» WHAT TO PRODUCE
You are to retype all of the data exactly as it appears.

» PROVIDED DATA

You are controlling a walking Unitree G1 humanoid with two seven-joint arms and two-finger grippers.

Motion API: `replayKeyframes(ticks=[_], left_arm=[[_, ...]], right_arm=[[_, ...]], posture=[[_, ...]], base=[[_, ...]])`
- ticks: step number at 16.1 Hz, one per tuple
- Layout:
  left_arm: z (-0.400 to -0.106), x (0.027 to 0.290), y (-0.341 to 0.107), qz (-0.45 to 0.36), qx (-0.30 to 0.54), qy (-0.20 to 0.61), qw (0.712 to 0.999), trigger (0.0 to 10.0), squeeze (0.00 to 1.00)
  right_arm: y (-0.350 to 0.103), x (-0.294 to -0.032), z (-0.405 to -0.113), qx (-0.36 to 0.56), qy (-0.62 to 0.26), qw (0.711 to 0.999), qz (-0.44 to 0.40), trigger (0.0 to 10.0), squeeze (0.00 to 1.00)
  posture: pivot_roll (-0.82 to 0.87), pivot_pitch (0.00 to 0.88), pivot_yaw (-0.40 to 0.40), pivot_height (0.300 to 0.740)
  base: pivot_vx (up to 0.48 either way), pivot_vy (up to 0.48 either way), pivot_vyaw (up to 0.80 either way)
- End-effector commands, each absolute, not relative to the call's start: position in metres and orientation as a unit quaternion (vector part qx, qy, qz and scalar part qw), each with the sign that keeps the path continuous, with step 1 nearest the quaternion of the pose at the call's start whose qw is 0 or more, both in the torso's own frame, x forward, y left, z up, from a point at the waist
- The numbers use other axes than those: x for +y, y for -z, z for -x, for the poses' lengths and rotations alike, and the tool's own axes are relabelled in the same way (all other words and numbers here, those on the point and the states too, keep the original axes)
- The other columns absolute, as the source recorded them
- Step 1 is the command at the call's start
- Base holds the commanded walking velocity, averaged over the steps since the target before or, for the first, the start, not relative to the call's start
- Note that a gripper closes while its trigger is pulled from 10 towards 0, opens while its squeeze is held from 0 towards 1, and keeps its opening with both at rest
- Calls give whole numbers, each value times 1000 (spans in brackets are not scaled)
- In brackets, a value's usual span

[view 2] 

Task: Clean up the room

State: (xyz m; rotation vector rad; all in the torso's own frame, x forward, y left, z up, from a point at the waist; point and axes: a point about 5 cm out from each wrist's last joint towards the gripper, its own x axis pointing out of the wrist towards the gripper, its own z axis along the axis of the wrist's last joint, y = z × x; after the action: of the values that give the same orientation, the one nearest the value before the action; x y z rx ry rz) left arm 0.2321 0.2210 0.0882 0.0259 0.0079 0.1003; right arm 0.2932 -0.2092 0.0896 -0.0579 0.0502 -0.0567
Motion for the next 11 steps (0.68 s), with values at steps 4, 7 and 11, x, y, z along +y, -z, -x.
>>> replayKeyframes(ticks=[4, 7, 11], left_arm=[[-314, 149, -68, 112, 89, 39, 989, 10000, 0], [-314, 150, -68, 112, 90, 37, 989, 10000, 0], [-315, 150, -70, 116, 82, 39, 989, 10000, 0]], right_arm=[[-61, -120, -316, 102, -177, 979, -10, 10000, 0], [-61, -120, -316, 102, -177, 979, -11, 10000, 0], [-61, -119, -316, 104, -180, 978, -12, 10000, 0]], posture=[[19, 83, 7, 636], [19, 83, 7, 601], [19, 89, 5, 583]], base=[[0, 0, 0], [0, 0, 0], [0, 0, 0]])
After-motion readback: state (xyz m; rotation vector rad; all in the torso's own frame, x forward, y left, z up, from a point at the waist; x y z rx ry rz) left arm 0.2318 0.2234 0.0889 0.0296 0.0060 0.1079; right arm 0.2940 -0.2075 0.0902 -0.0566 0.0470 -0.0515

» ANSWER FOR THIS EXERCISE
You are controlling a walking Unitree G1 humanoid with two seven-joint arms and two-finger grippers.

Motion API: `replayKeyframes(ticks=[_], left_arm=[[_, ...]], right_arm=[[_, ...]], posture=[[_, ...]], base=[[_, ...]])`
- ticks: step number at 16.1 Hz, one per tuple
- Layout:
  left_arm: z (-0.400 to -0.106), x (0.027 to 0.290), y (-0.341 to 0.107), qz (-0.45 to 0.36), qx (-0.30 to 0.54), qy (-0.20 to 0.61), qw (0.712 to 0.999), trigger (0.0 to 10.0), squeeze (0.00 to 1.00)
  right_arm: y (-0.350 to 0.103), x (-0.294 to -0.032), z (-0.405 to -0.113), qx (-0.36 to 0.56), qy (-0.62 to 0.26), qw (0.711 to 0.999), qz (-0.44 to 0.40), trigger (0.0 to 10.0), squeeze (0.00 to 1.00)
  posture: pivot_roll (-0.82 to 0.87), pivot_pitch (0.00 to 0.88), pivot_yaw (-0.40 to 0.40), pivot_height (0.300 to 0.740)
  base: pivot_vx (up to 0.48 either way), pivot_vy (up to 0.48 either way), pivot_vyaw (up to 0.80 either way)
- End-effector commands, each absolute, not relative to the call's start: position in metres and orientation as a unit quaternion (vector part qx, qy, qz and scalar part qw), each with the sign that keeps the path continuous, with step 1 nearest the quaternion of the pose at the call's start whose qw is 0 or more, both in the torso's own frame, x forward, y left, z up, from a point at the waist
- The numbers use other axes than those: x for +y, y for -z, z for -x, for the poses' lengths and rotations alike, and the tool's own axes are relabelled in the same way (all other words and numbers here, those on the point and the states too, keep the original axes)
- The other columns absolute, as the source recorded them
- Step 1 is the command at the call's start
- Base holds the commanded walking velocity, averaged over the steps since the target before or, for the first, the start, not relative to the call's start
- Note that a gripper closes while its trigger is pulled from 10 towards 0, opens while its squeeze is held from 0 towards 1, and keeps its opening with both at rest
- Calls give whole numbers, each value times 1000 (spans in brackets are not scaled)
- In brackets, a value's usual span

[view 2] 

Task: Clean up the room

State: (xyz m; rotation vector rad; all in the torso's own frame, x forward, y left, z up, from a point at the waist; point and axes: a point about 5 cm out from each wrist's last joint towards the gripper, its own x axis pointing out of the wrist towards the gripper, its own z axis along the axis of the wrist's last joint, y = z × x; after the action: of the values that give the same orientation, the one nearest the value before the action; x y z rx ry rz) left arm 0.2321 0.2210 0.0882 0.0259 0.0079 0.1003; right arm 0.2932 -0.2092 0.0896 -0.0579 0.0502 -0.0567
Motion for the next 11 steps (0.68 s), with values at steps 4, 7 and 11, x, y, z along +y, -z, -x.
>>> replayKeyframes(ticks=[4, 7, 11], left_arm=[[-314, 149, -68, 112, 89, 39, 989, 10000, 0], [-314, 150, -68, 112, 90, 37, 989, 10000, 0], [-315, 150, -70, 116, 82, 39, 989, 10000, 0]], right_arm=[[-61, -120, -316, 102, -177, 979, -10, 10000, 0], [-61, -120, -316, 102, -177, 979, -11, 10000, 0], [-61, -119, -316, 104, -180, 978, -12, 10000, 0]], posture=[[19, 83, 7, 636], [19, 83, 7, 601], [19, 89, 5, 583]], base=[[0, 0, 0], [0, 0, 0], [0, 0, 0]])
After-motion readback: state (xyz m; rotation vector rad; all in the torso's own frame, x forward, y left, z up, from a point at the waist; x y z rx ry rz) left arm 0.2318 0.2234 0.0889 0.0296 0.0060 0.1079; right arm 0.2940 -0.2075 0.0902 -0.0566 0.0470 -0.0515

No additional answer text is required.